Compendium: 3 production-observed defects on 0.42.34.0 (single deployment, 386K-page brain)
Filing as a consolidated report from a live, heavily-loaded deployment (386,190 pages, 2.6M typed edges, ~14K page-writes/day, Supabase split-pool + PgBouncer transaction-mode on :6543, multi-source federation: default + straylight-brain). All three are reproducible here and are observability/liveness gaps rather than data-corruption bugs. Version 0.42.34.0 @ 099d9a8f.
Cross-links to adjacent open issues noted per-bug; none of these fully covers the specific failure below.
BUG 1 — Stale gbrain_cycle_locks rows held by dead PIDs are never reaped except on-contention; a crashed sync/cycle silently blocks that source until something else happens to contend
Observed: After a worker recycle, gbrain_cycle_locks retained rows whose holder_pid was a dead process:
gbrain-sync:straylight-brain pid=737217 (DEAD) held=00:36:12
gbrain-cycle:straylight-brain pid=746387 (DEAD) held=00:06:59
737217 exited >36 min ago — past the 5-min LOCK_TTL_MS (cycle.ts:17) and past the 30-min sync TTL — yet the row persists. kill -0 737217 → no such process.
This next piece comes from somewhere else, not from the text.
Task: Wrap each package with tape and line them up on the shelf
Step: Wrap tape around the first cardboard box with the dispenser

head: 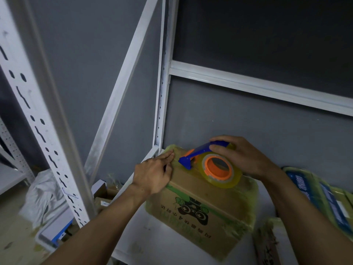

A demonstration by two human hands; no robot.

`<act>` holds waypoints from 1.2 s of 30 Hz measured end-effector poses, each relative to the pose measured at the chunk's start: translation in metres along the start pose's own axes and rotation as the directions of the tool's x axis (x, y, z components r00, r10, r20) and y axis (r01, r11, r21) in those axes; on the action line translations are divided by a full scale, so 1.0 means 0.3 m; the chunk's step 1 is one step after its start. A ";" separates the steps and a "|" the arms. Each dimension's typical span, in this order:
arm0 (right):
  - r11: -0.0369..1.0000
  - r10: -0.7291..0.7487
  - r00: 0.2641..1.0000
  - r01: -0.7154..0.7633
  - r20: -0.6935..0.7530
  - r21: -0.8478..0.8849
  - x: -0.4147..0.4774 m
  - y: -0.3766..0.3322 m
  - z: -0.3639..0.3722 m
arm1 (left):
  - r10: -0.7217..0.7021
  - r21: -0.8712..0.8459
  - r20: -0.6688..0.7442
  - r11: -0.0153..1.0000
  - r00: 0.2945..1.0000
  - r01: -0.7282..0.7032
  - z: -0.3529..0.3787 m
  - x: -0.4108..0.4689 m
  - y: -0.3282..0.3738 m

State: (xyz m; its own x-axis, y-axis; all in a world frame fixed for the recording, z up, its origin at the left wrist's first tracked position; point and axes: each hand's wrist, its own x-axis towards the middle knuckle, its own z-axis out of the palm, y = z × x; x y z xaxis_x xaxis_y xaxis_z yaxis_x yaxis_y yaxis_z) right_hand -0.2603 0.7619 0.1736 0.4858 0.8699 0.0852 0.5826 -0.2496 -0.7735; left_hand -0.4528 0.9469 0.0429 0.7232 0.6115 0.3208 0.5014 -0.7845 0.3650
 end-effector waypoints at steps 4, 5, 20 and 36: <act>0.999 -0.004 1.000 0.004 0.003 -0.042 -0.014 -0.003 0.001 | 0.001 -0.006 -0.004 1.000 1.000 -0.001 -0.003 -0.005 -0.006; 0.999 -0.003 1.000 0.003 -0.001 -0.053 -0.016 -0.006 0.000 | 0.001 -0.006 -0.004 1.000 1.000 -0.001 -0.003 -0.005 -0.007; 0.995 0.041 0.999 -0.037 0.035 -0.095 -0.011 0.017 0.013 | 0.112 0.066 0.145 0.990 0.983 -0.122 -0.022 0.014 -0.028; 0.998 0.037 0.990 -0.043 -0.139 -0.038 -0.094 0.068 0.047 | 0.154 0.161 0.110 0.972 0.982 -0.171 0.005 -0.009 0.045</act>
State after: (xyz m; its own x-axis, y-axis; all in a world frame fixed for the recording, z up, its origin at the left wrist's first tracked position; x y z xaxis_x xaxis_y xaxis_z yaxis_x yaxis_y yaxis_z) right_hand -0.2714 0.7383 0.1467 0.5930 0.7924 0.1432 0.5859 -0.3025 -0.7518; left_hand -0.4471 0.9345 0.0457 0.8396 0.4682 0.2755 0.4405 -0.8835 0.1590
Root cause: lock reclaim is lazy / on-contention only. tryAcquireDbLock (cycle.ts:77) steals a row only when a new acquirer shows up AND (age > TTL OR pid not alive on this host) — see the comment at cycle.ts:90 (...older than LOCK_TTL_MS OR the PID is no longer alive on this host). There is no background sweep. So when a sync for source S crashes (worker killed, OOM, recycle), its gbrain-sync:S row strands. The next sync of S will eventually steal it — but until then gbrain status shows the source as "syncing," and any liveness/health probe keyed on lock presence reports a phantom in-flight cycle. With per-source locks, a low-traffic source can stay falsely "locked" for hours.
Why TTL doesn't save you: TTL expiry is also only evaluated at acquire time. A dead-pid lock with an expired TTL is still a live row in the table until contention; nothing deletes it proactively.
Ask: a periodic reaper (supervisor tick, or worker idle-loop) that DELETE FROM gbrain_cycle_locks WHERE holder_host = <this host> AND NOT pid_alive(holder_pid) — host-scoped so it's safe with multi-host. Cheap, removes the phantom-lock class entirely.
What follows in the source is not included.